2025 Rural Alaska Program Report
In 1964, Camp Fire’s Rural Alaska Program began by providing aid to rural communities impacted by the Great Alaska Earthquake. Thanks to support from partners, Camp Fire’s Rural Alaska Program has visited over 100 communities throughout the past 61 years!
Read the 2025 Rural Alaska Program Report
Letter from our President and CEO
Camp Fire Alaska has a long, rich history of serving rural Alaska that began over 60 years ago. Over that time, our programs have reached over 100 communities statewide, bringing the joy of summer camp programs to children in their home communities—often in remote and hard to reach places.
Often Camp Fire is the only program option during the summer months in many of these remote communities. Over the decades, our relationship with rural Alaska and indigenous partners has grown and evolved to understand our role more authentically as a partner in the work—to center Elders, intergenerational connections, and cultural relevance in the program design and delivery. We have been and are honored to be invited in—to be trusted to share and exchange knowledge and learning in partnership. Our programs have evolved to include community members, Elders, teens, and youth of all ages—a community-based program centered on indigenous values.

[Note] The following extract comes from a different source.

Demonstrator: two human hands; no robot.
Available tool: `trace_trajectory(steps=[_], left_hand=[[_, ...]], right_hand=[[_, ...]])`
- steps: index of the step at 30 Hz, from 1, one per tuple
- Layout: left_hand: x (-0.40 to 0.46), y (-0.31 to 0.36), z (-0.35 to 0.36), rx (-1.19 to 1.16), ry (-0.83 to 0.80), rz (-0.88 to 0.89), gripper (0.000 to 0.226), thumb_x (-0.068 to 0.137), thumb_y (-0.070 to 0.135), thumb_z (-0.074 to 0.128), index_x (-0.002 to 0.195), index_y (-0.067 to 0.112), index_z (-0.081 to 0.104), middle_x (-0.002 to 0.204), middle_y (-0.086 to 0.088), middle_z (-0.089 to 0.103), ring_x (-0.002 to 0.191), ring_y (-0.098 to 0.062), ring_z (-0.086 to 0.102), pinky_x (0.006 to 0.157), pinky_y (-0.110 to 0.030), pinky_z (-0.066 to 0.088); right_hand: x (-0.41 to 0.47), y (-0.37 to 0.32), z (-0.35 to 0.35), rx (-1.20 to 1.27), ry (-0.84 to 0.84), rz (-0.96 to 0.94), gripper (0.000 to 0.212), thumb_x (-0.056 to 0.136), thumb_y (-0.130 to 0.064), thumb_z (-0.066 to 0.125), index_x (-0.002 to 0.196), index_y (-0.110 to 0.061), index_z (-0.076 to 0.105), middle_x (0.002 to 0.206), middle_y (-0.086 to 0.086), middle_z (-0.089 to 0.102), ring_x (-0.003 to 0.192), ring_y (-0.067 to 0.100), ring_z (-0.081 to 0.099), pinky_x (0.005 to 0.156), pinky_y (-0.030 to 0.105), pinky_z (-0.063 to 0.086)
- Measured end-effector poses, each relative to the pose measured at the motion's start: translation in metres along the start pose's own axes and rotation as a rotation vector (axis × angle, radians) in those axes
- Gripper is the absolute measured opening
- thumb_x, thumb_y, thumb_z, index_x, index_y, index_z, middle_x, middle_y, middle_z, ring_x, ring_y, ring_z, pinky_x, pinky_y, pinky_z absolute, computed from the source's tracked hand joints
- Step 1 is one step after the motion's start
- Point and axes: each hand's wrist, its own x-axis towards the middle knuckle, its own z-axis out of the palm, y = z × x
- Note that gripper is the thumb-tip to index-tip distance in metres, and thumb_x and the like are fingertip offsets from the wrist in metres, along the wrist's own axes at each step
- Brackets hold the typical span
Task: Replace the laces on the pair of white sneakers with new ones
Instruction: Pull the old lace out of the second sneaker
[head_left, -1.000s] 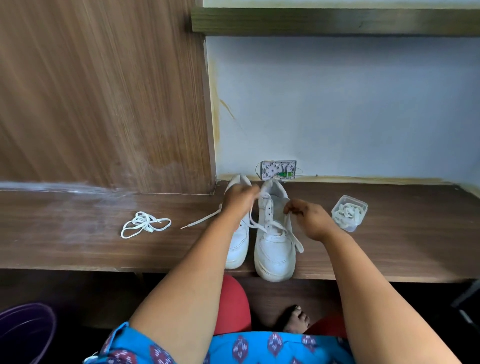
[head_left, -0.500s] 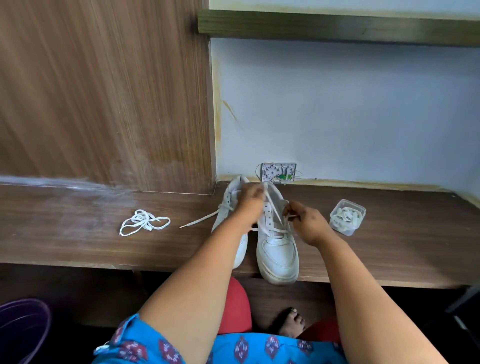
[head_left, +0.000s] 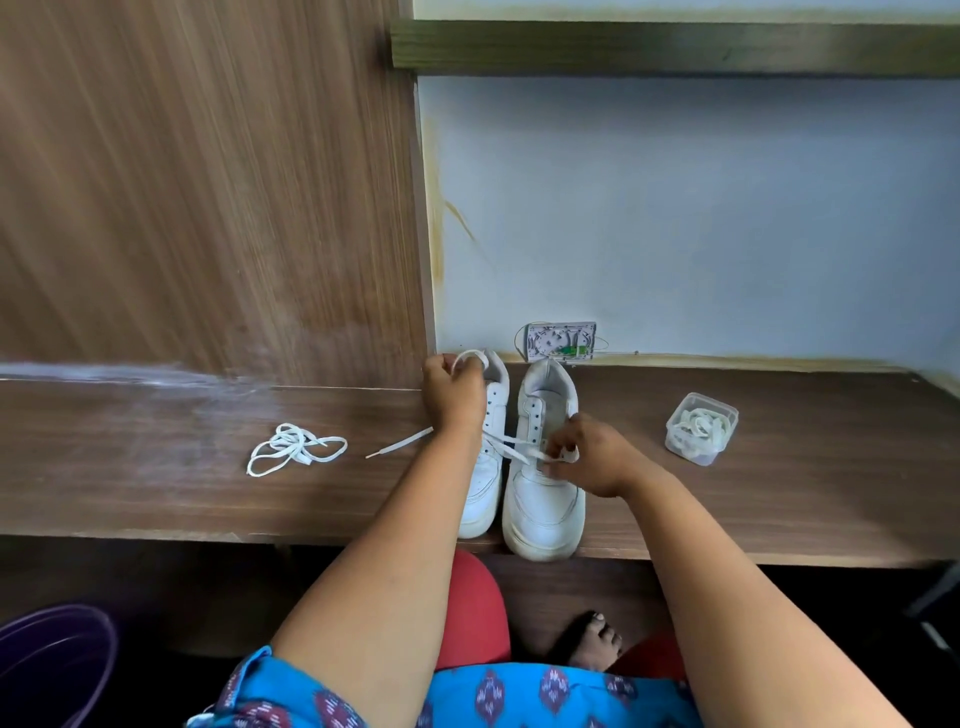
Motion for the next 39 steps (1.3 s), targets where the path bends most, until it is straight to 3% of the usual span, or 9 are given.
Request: trace_trajectory(steps=[5,10,16,20,23,28,31,35,39], left_hand=[[-0.005,-0.008,0.0,0.476,-0.193,0.018,0.041,0.085,0.013,0.059,0.125,0.012,0.052,0.119,-0.004,0.057,0.11,-0.026,0.057,0.063,-0.022,0.042],[-0.004,-0.017,-0.002,1.126,-0.411,0.123,0.031,0.082,0.026,0.053,0.112,0.022,0.063,0.142,-0.004,0.041,0.129,-0.03,0.037,0.1,-0.037,0.036],[-0.021,-0.014,0.007,1.282,-0.352,0.399,0.055,0.079,0.052,0.057,0.118,0.013,0.061,0.142,-0.008,0.04,0.134,-0.03,0.026,0.104,-0.041,0.03],[-0.025,-0.021,0.013,1.224,-0.448,0.39,0.048,0.082,0.044,0.062,0.117,0.012,0.058,0.122,-0.011,0.058,0.117,-0.031,0.052,0.084,-0.035,0.048],[-0.026,-0.024,0.012,1.223,-0.492,0.352,0.062,0.084,0.035,0.065,0.135,0.008,0.042,0.117,-0.01,0.06,0.107,-0.031,0.06,0.082,-0.037,0.052],[-0.014,-0.024,0.013,1.052,-0.533,0.248,0.021,0.086,0.031,0.06,0.097,0.017,0.047,0.086,-0.01,0.067,0.078,-0.027,0.066,0.059,-0.029,0.049],[-0.007,-0.027,0.01,0.964,-0.544,0.131,0.022,0.083,0.026,0.06,0.067,0.012,0.055,0.063,-0.006,0.062,0.066,-0.027,0.067,0.067,-0.036,0.056],[-0.007,-0.026,0.008,1.039,-0.553,0.164,0.022,0.085,0.025,0.057,0.069,0.011,0.057,0.057,0.0,0.057,0.058,-0.021,0.059,0.055,-0.029,0.045],[-0.004,-0.027,0.008,1.105,-0.546,0.237,0.023,0.09,0.026,0.055,0.072,0.011,0.057,0.059,0.001,0.053,0.056,-0.016,0.052,0.049,-0.024,0.033]], right_hand=[[-0.011,0.004,-0.03,1.259,0.18,0.103,0.011,0.063,-0.014,0.059,0.053,-0.017,0.064,0.069,-0.004,0.061,0.072,0.016,0.05,0.065,0.029,0.041],[-0.034,0.035,-0.065,2.111,0.287,-0.301,0.035,0.078,-0.034,0.064,0.049,-0.021,0.048,0.088,-0.002,0.062,0.088,0.018,0.059,0.085,0.032,0.043],[-0.014,0.021,-0.037,1.309,0.284,0.151,0.014,0.084,-0.026,0.069,0.073,-0.019,0.065,0.076,-0.004,0.064,0.072,0.012,0.055,0.067,0.027,0.042],[-0.007,-0.002,-0.009,0.777,0.097,0.126,0.011,0.089,-0.019,0.066,0.081,-0.011,0.065,0.071,0.001,0.061,0.059,0.01,0.05,0.059,0.019,0.04],[0.005,-0.003,0.003,0.135,0.198,0.104,0.019,0.087,-0.028,0.066,0.08,-0.01,0.067,0.07,-0.002,0.061,0.065,0.012,0.053,0.054,0.013,0.035],[0.006,-0.005,0.005,0.111,0.231,0.123,0.013,0.088,-0.023,0.062,0.09,-0.012,0.07,0.082,-0.002,0.063,0.079,0.013,0.056,0.06,0.015,0.037],[0.003,-0.004,0.008,0.04,0.059,0.083,0.014,0.084,-0.025,0.066,0.095,-0.018,0.073,0.09,-0.004,0.066,0.086,0.01,0.058,0.07,0.016,0.038],[0.002,-0.011,0.009,0.043,-0.024,0.059,0.014,0.085,-0.021,0.064,0.074,-0.011,0.064,0.076,-0.002,0.058,0.076,0.012,0.052,0.062,0.022,0.04],[0.001,-0.006,0.006,0.909,-0.043,0.267,0.019,0.086,-0.006,0.045,0.068,-0.004,0.053,0.069,0.01,0.048,0.067,0.02,0.043,0.065,0.032,0.037]])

Over the past 61 years, the program has had periods of growth and contraction, largely based on state and federal investments into the rural parts of our state. And 2025 brought many challenges for Camp Fire Alaska to navigate, with the single largest impact to our rural program. As funding challenges and shortfalls fell upon tribal and regional partners, the impact was and is felt in local communities. Camp Fire’s Rural Program was severely impacted this past year—with a reduction from 34 communities served in 2024 to only 9 in 2025.
To be candid, the impact is difficult not only for our organization, but the local communities and children who look forward to their weeks of camp each summer. As a team, we stayed focused on impact. I am reminded that no matter the size of our program, the impact we have is profound and for many, our work is life-changing. So this past year we were smaller, but that does not diminish the impact for those communities and youth we were able to serve.
What I do know is that Camp Fire will continue to find a way to serve rural Alaska. This is an opportunity to evolve, discover new partnerships, and understand the needs of communities in a deeper way. Our commitment to Rural Alaska remains strong and continues to be rooted in our history of resilience and adapting to change.